> [What you are asked to do] Copy exactly the lines of the records below, and only those lines, beginning with the line that contains "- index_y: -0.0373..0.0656" and ending with the line that contains "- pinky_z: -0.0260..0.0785".
── Input data
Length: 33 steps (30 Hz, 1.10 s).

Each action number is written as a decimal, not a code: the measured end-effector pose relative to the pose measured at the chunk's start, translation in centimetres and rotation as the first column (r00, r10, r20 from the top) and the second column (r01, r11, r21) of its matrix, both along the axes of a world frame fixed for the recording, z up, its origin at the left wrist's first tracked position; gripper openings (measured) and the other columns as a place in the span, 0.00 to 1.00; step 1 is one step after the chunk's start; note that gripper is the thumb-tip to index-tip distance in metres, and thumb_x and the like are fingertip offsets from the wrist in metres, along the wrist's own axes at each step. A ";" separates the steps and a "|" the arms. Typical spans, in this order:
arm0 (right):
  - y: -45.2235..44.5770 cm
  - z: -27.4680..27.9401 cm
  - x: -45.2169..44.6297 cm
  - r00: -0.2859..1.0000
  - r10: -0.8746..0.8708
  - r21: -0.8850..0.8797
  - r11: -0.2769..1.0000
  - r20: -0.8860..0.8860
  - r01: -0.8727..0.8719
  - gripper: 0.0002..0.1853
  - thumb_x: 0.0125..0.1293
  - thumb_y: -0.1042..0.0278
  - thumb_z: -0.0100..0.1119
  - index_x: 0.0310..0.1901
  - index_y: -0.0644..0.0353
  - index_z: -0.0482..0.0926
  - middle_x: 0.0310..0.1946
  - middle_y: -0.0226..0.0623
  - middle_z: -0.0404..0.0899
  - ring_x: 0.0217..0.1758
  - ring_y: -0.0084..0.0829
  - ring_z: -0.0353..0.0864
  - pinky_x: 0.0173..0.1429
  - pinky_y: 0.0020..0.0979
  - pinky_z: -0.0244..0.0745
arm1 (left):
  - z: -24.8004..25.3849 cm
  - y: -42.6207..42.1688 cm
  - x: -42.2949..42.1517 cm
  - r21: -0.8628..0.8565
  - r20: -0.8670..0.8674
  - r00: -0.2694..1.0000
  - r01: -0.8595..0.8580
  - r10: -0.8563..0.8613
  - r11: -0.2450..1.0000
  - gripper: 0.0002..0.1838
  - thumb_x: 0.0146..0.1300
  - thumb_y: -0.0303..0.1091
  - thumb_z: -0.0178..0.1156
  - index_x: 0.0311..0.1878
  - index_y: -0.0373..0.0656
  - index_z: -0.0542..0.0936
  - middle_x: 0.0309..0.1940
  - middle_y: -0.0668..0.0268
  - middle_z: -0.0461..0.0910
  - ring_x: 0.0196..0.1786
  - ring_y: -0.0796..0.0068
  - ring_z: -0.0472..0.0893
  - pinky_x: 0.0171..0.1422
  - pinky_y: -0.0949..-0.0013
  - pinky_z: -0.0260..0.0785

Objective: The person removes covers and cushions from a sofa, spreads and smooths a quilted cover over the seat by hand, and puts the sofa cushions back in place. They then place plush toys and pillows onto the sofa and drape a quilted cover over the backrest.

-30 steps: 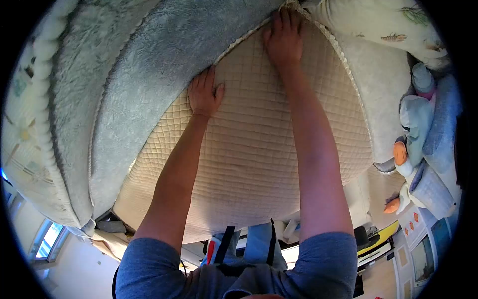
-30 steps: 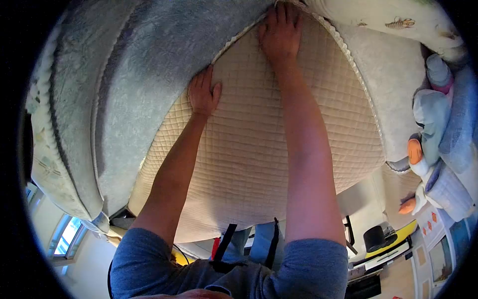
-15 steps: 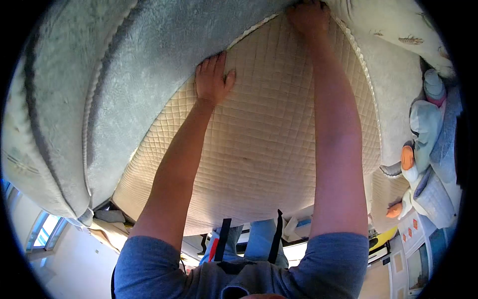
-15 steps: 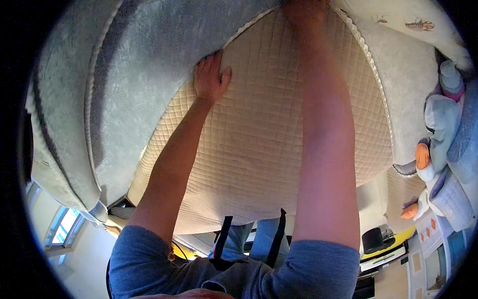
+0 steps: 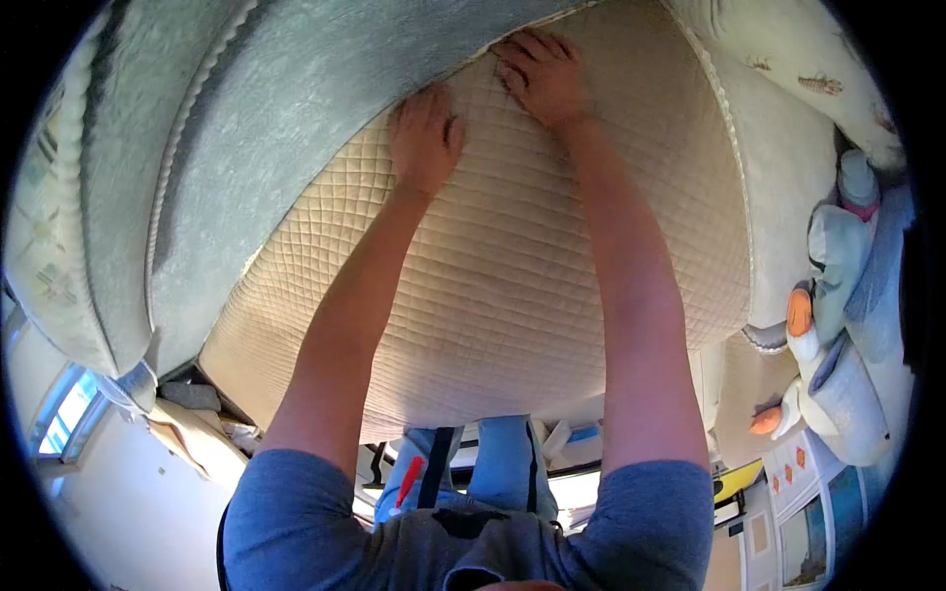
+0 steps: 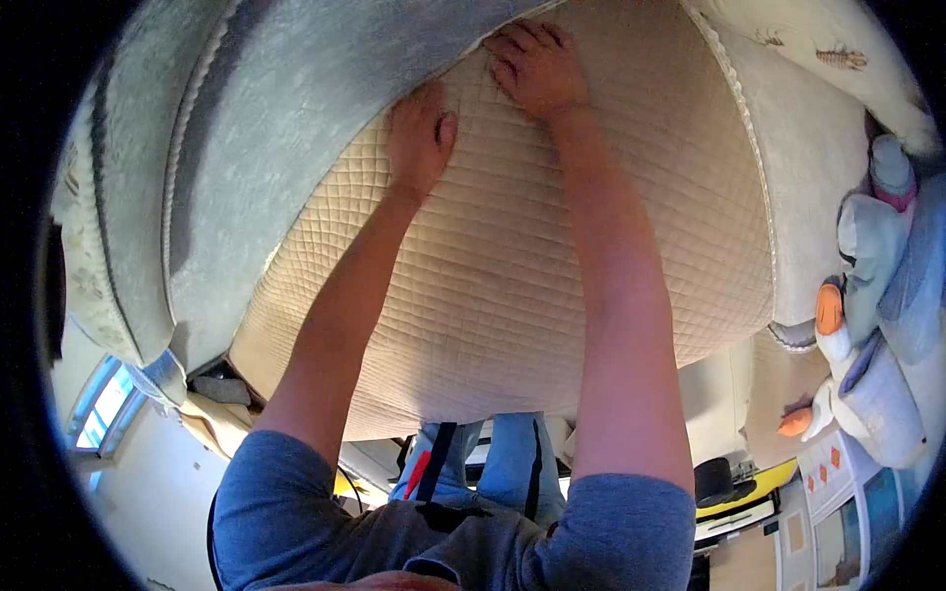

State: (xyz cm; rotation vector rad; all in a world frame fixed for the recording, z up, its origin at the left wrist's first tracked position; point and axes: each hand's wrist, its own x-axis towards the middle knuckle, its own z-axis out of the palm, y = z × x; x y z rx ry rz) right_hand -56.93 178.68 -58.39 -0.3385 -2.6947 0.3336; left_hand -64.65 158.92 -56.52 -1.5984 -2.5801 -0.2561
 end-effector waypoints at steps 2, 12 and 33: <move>-0.1 0.1 0.1 1.000 -0.020 -0.001 1.000 0.023 0.020 0.18 0.59 0.52 0.42 0.50 0.42 0.72 0.50 0.26 0.70 0.58 0.29 0.63 0.62 0.40 0.51 | 0.8 -2.7 0.7 -0.070 0.023 0.972 -0.232 0.234 0.970 0.25 0.60 0.45 0.43 0.58 0.45 0.63 0.58 0.62 0.62 0.60 0.61 0.59 0.64 0.54 0.48; -2.9 4.6 -2.3 0.896 -0.187 0.198 0.974 0.402 0.114 0.17 0.63 0.52 0.38 0.51 0.40 0.70 0.53 0.28 0.65 0.58 0.34 0.62 0.62 0.48 0.50 | -0.2 -4.2 -1.5 0.043 0.087 0.969 -0.235 0.231 0.971 0.22 0.58 0.43 0.46 0.53 0.43 0.69 0.51 0.58 0.70 0.56 0.57 0.66 0.61 0.57 0.54; -24.1 9.6 23.0 0.785 0.004 -0.014 1.000 0.620 0.006 0.27 0.63 0.55 0.38 0.64 0.48 0.50 0.66 0.41 0.40 0.69 0.41 0.37 0.68 0.46 0.34 | 8.9 -27.1 9.6 -0.557 0.504 0.846 0.161 0.177 0.814 0.33 0.58 0.52 0.48 0.65 0.58 0.50 0.67 0.68 0.37 0.69 0.63 0.38 0.66 0.48 0.45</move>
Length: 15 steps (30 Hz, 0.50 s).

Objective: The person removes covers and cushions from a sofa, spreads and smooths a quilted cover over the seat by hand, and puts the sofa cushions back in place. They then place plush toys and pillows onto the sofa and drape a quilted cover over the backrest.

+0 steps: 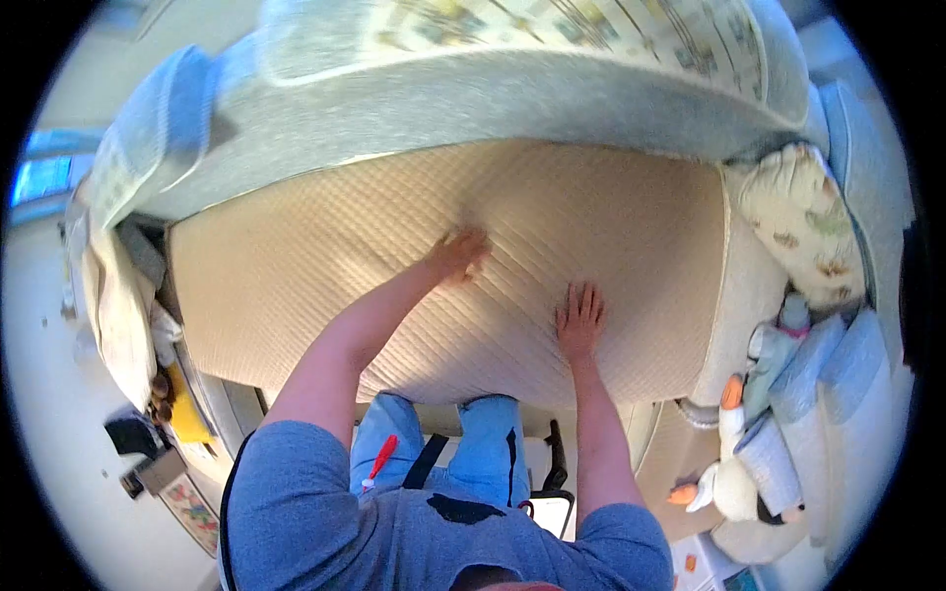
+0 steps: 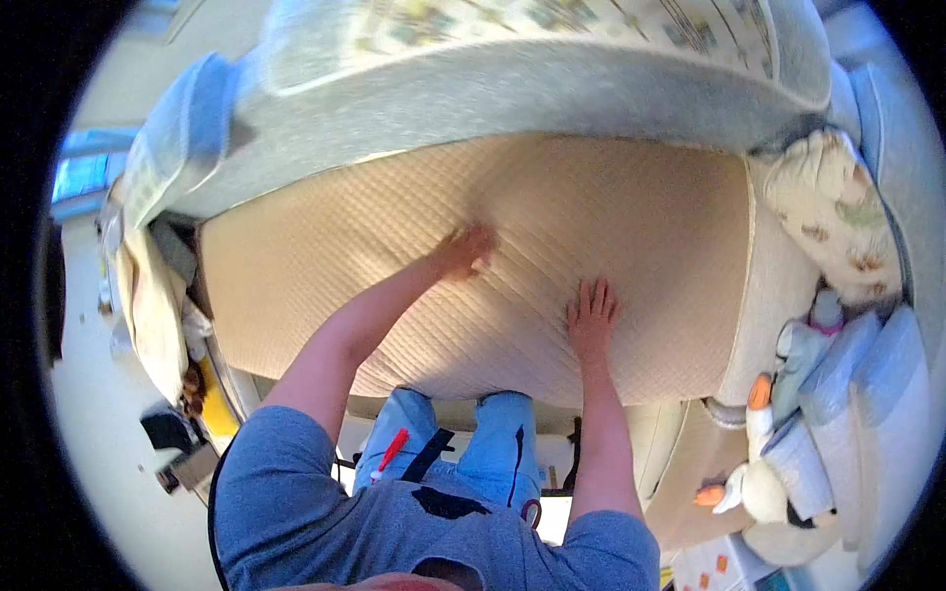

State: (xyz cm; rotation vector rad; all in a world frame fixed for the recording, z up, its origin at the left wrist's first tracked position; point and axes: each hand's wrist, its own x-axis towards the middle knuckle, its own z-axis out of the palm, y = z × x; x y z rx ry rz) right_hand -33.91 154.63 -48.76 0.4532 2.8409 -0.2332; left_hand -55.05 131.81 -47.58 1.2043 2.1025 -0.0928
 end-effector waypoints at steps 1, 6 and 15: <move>-1.2 -0.4 2.2 1.000 -0.007 -0.017 1.000 0.022 0.007 0.29 0.62 0.55 0.41 0.64 0.48 0.50 0.66 0.42 0.41 0.69 0.42 0.38 0.67 0.47 0.35 | 1.2 -2.6 0.9 -0.105 0.064 0.998 0.016 -0.009 0.994 0.34 0.58 0.52 0.48 0.65 0.57 0.50 0.67 0.67 0.37 0.68 0.63 0.43 0.64 0.50 0.48; -6.5 3.9 8.1 0.937 0.067 -0.192 0.981 0.344 0.000 0.31 0.59 0.55 0.46 0.63 0.49 0.50 0.64 0.45 0.46 0.67 0.47 0.43 0.64 0.51 0.44 | 5.1 -15.6 6.4 -0.345 0.267 0.950 -0.063 0.162 0.937 0.31 0.58 0.55 0.45 0.62 0.53 0.58 0.57 0.60 0.64 0.56 0.59 0.68 0.55 0.57 0.62; -12.0 8.1 10.5 0.926 0.098 -0.516 0.849 0.365 0.114 0.22 0.60 0.56 0.46 0.51 0.63 0.69 0.49 0.49 0.70 0.53 0.43 0.69 0.56 0.36 0.63 | 18.3 -29.4 12.1 -0.108 0.131 0.939 -0.306 0.319 0.946 0.26 0.57 0.50 0.47 0.58 0.51 0.64 0.51 0.59 0.71 0.53 0.59 0.69 0.54 0.56 0.62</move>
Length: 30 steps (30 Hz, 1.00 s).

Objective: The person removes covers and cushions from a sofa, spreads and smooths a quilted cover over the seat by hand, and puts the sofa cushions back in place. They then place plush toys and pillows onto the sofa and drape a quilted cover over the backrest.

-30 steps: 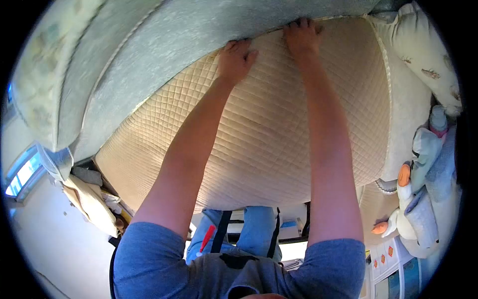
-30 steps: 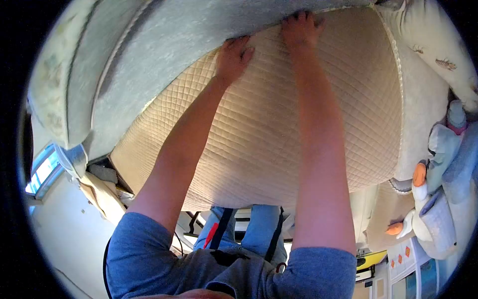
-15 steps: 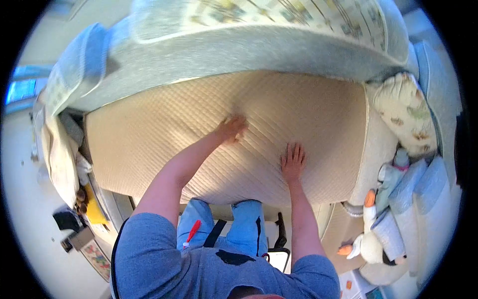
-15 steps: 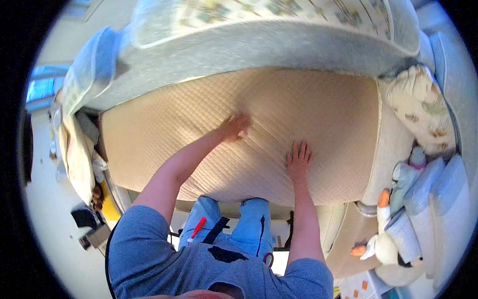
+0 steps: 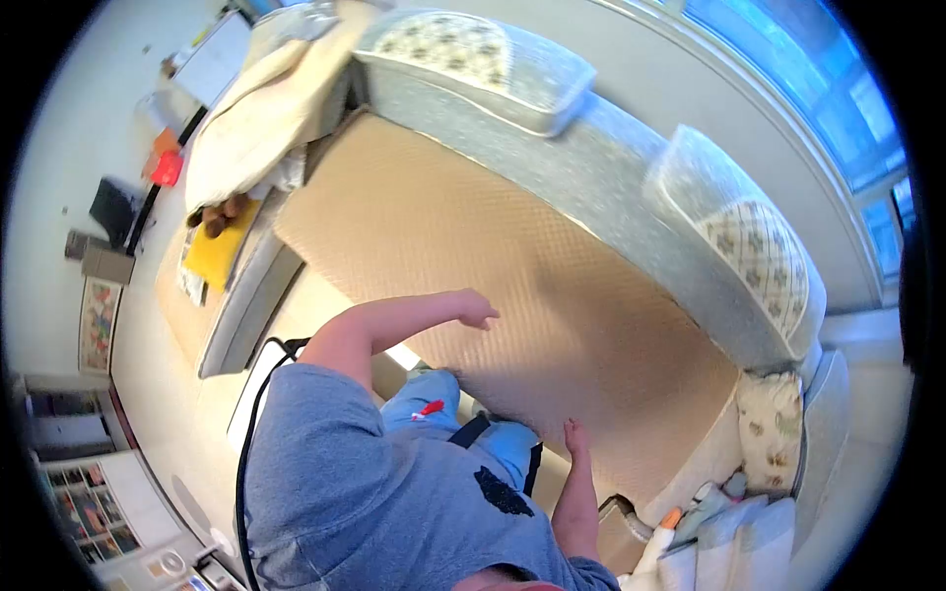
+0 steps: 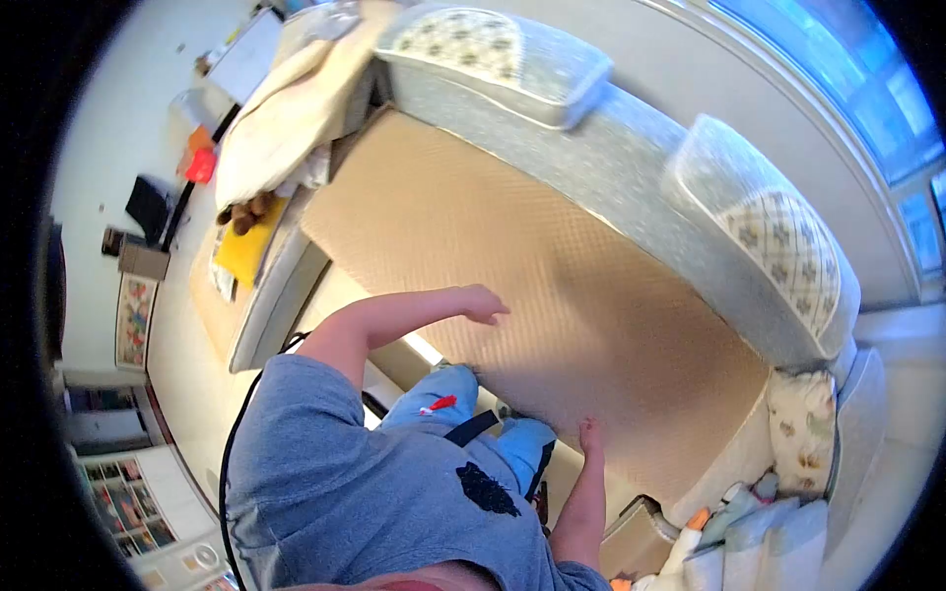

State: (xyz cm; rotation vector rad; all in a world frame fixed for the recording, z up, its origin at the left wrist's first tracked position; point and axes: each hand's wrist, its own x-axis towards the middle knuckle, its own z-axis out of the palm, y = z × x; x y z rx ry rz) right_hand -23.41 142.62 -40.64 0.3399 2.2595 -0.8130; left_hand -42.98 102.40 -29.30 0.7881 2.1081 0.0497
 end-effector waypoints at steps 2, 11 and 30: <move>-4.0 4.5 -1.4 1.000 -0.003 -0.025 1.000 -0.022 0.003 0.22 0.60 0.58 0.46 0.50 0.64 0.70 0.48 0.49 0.71 0.52 0.43 0.70 0.56 0.35 0.64 | 2.9 -4.4 0.3 0.150 -0.136 0.981 -0.114 0.135 0.982 0.26 0.57 0.50 0.47 0.58 0.51 0.64 0.51 0.59 0.70 0.53 0.59 0.69 0.55 0.57 0.62; -16.9 6.1 -3.3 0.932 0.101 -0.080 0.987 -0.347 -0.137 0.18 0.58 0.62 0.48 0.48 0.63 0.72 0.42 0.48 0.75 0.47 0.37 0.74 0.51 0.32 0.67 | 9.3 -26.9 5.1 0.054 -0.144 0.918 -0.365 0.369 0.929 0.28 0.57 0.52 0.48 0.58 0.50 0.65 0.52 0.59 0.69 0.55 0.57 0.68 0.57 0.58 0.60; -21.4 2.0 -8.9 0.914 0.330 -0.041 0.936 -0.236 -0.349 0.18 0.58 0.61 0.50 0.47 0.63 0.73 0.26 0.34 0.76 0.23 0.24 0.71 0.29 0.26 0.68 | 2.5 -44.0 24.6 0.053 -0.107 0.178 -0.981 0.978 0.185 0.29 0.57 0.54 0.46 0.55 0.42 0.69 0.56 0.57 0.65 0.59 0.59 0.63 0.63 0.63 0.54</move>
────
> [Result]
  - index_y: -0.0373..0.0656
  - index_z: -0.0542..0.0936
  - middle_x: 0.0309..0.1940
  - middle_y: -0.0668..0.0268
  - middle_z: -0.0461..0.0910
  - ring_x: 0.0196..0.1786
  - ring_y: -0.0796..0.0068
  - ring_z: -0.0472..0.0893
  - pinky_x: 0.0171..0.1422
  - pinky_y: -0.0949..-0.0013
  - pinky_z: -0.0260..0.0785

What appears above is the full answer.